**Task to complete:** Locate every line below that contains the word "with" and copy it.

--- Information supplied ---

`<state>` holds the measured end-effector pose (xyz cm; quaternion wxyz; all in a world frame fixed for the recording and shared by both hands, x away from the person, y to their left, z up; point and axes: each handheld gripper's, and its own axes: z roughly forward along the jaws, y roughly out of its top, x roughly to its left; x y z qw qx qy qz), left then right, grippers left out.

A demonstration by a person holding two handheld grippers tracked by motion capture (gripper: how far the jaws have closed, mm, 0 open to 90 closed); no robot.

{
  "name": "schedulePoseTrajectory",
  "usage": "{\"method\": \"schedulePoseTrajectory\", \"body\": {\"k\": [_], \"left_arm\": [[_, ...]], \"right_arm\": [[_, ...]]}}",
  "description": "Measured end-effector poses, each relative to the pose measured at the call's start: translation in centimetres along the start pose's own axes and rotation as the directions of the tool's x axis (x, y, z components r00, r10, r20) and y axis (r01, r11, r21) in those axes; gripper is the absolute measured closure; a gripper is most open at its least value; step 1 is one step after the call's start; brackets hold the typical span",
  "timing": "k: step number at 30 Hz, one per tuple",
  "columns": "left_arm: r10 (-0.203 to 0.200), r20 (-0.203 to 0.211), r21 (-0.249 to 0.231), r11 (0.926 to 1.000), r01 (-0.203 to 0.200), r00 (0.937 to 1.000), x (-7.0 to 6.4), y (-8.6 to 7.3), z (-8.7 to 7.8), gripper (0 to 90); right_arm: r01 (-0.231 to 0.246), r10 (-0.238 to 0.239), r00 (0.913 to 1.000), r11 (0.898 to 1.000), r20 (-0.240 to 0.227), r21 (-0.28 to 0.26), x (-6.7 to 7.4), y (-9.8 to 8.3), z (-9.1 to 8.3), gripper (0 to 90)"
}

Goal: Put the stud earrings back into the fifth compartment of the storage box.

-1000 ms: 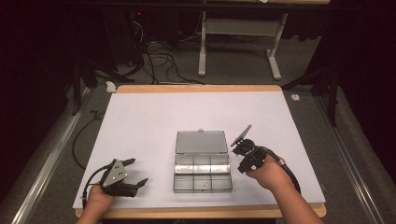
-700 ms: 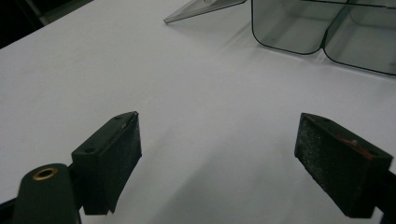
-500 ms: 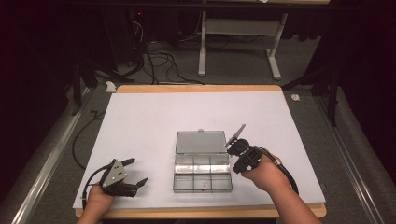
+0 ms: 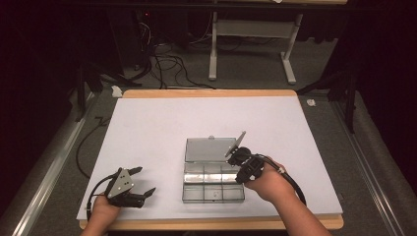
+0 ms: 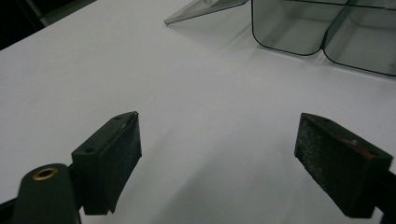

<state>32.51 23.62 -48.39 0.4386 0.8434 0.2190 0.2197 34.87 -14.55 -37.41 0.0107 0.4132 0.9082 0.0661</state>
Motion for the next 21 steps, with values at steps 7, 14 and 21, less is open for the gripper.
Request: {"method": "schedulePoseTrajectory", "body": {"k": [7, 14, 21], "left_arm": [[-0.001, 0.005, 0.001, 1.0, 0.001, 1.0, 0.0, 0.0, 0.0, 15.1], [-0.008, 0.009, 0.01, 0.9999, 0.007, 0.9999, 0.1, 0.0, 0.1, 15.0], [-0.005, 0.008, 0.003, 1.0, 0.005, 1.0, 0.0, 0.0, 0.0, 15.1]], "right_arm": [[0.048, -0.048, 0.9988, 0.999, -0.008, -0.017, 1.2, 0.7, -0.2, 86.5], [0.091, -0.091, 0.9958, 0.996, -0.012, -0.019, 2.2, 1.7, 0.3, 86.4], [0.124, -0.124, 0.992, 0.992, -0.024, -0.013, 3.6, 2.7, 1.2, 86.5]]}}
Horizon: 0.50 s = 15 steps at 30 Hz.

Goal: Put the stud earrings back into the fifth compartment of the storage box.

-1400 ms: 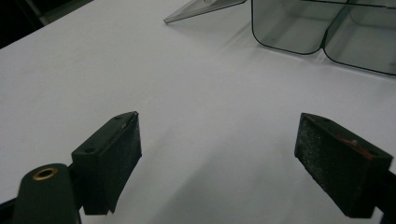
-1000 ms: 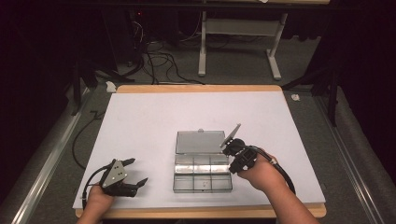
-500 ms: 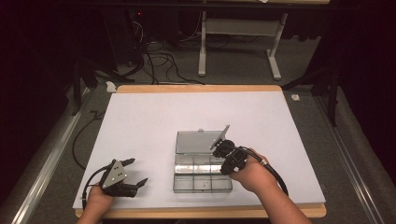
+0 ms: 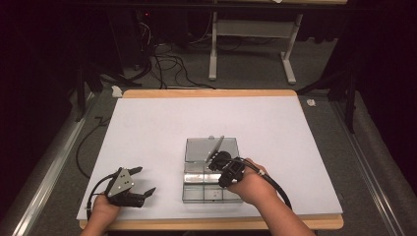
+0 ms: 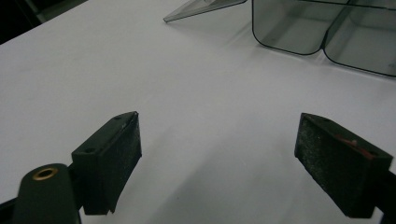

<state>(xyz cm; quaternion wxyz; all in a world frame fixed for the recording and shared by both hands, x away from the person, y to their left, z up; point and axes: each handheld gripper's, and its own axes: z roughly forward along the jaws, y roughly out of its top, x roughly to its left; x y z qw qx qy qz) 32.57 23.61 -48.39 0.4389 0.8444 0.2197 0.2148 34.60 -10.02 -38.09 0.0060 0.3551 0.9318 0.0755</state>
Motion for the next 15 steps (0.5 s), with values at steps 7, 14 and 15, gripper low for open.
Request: {"method": "schedulePoseTrajectory", "body": {"k": [7, 14, 15], "left_arm": [[0.005, 0.001, -0.002, 1.0, -0.005, 1.0, -0.1, 0.0, 0.0, 15.1], [0.01, 0.001, -0.003, 0.9999, -0.01, 0.9999, -0.1, 0.0, 0.0, 15.1], [0.008, 0.004, -0.002, 1.0, -0.008, 1.0, -0.1, 0.0, 0.0, 15.0]], "right_arm": [[0.013, -0.013, 0.9998, 1.0, -0.015, 0.015, 0.6, 0.6, 1.3, 86.4], [0.02, -0.019, 0.9994, 0.999, -0.03, 0.033, 1.0, 1.2, 2.8, 86.4], [0.027, -0.026, 0.9993, 0.999, -0.029, 0.037, 1.0, 1.3, 3.0, 86.4]]}}
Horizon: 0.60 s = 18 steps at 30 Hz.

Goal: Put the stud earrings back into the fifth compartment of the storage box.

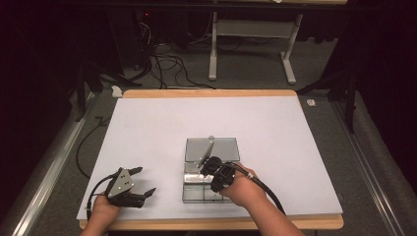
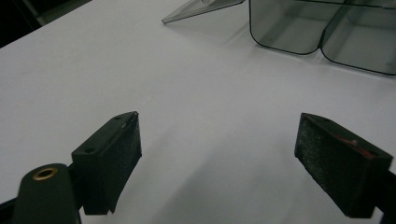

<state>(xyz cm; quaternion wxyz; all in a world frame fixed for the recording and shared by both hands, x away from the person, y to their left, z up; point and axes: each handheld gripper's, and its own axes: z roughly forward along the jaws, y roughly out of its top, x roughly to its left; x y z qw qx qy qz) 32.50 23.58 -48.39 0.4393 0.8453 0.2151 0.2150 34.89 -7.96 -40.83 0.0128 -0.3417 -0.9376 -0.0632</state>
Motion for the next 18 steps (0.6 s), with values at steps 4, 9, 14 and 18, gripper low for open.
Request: {"method": "schedulePoseTrajectory", "body": {"k": [4, 9, 14, 18], "left_arm": [[-0.005, -0.001, 0.005, 1.0, 0.005, 1.0, 0.1, 0.0, 0.0, 15.1], [-0.009, 0.002, 0.007, 0.9999, 0.009, 1.0, 0.1, 0.0, 0.0, 15.1], [-0.003, 0.006, 0.007, 1.0, 0.003, 1.0, 0.1, 0.0, 0.0, 15.1], [0.002, -0.001, -0.001, 1.0, -0.002, 1.0, 0.0, 0.0, 0.0, 15.1]], "right_arm": [[0.002, -0.002, 0.9999, 1.0, -0.015, 0.01, 0.0, 0.2, 1.2, 86.4], [0.005, -0.005, 0.9997, 1.0, -0.025, 0.02, -0.1, 0.2, 2.2, 86.3], [-0.001, 0.001, 0.9998, 1.0, -0.022, 0.02, -0.1, 0.2, 2.6, 83.4], [-0.011, 0.011, 0.9996, 1.0, -0.027, 0.004, -0.3, 0.2, 2.2, 82.5]]}}
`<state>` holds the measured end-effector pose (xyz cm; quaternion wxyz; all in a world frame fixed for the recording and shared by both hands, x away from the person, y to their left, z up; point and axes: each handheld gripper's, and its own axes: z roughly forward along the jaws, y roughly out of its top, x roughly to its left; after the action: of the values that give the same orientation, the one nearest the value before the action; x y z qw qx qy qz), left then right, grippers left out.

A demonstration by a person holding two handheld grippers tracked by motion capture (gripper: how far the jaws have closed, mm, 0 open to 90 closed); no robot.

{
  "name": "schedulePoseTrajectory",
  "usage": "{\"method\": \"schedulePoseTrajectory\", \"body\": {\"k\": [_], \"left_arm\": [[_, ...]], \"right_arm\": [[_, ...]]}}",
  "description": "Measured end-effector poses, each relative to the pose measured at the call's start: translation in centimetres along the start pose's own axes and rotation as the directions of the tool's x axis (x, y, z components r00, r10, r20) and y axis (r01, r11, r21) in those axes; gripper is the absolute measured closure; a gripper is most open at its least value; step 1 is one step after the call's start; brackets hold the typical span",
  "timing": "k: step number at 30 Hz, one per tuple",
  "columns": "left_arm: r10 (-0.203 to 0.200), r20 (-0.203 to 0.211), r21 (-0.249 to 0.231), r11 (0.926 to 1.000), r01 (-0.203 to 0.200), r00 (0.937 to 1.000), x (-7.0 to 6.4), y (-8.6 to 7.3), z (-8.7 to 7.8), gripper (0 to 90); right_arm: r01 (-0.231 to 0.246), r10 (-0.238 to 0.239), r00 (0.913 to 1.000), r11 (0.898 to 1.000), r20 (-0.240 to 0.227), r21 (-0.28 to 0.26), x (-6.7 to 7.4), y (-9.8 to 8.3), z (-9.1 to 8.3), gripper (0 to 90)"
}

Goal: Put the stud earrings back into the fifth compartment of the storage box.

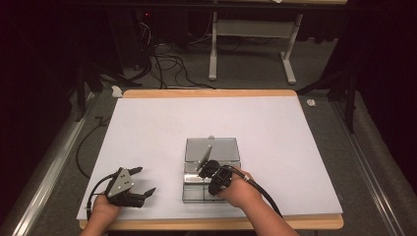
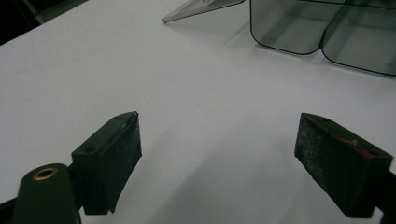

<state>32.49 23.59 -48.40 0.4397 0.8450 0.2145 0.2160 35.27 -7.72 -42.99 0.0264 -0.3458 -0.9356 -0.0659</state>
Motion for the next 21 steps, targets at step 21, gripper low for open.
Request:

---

**Response:**
Motion for the next 21 steps, with values at steps 7, 14 and 21, less is open for the gripper.
Motion for the next 15 steps (0.5 s), with values at steps 7, 14 and 15, gripper low for open.
Motion for the next 18 steps (0.6 s), with values at steps 4, 9, 14 and 18, gripper low for open.

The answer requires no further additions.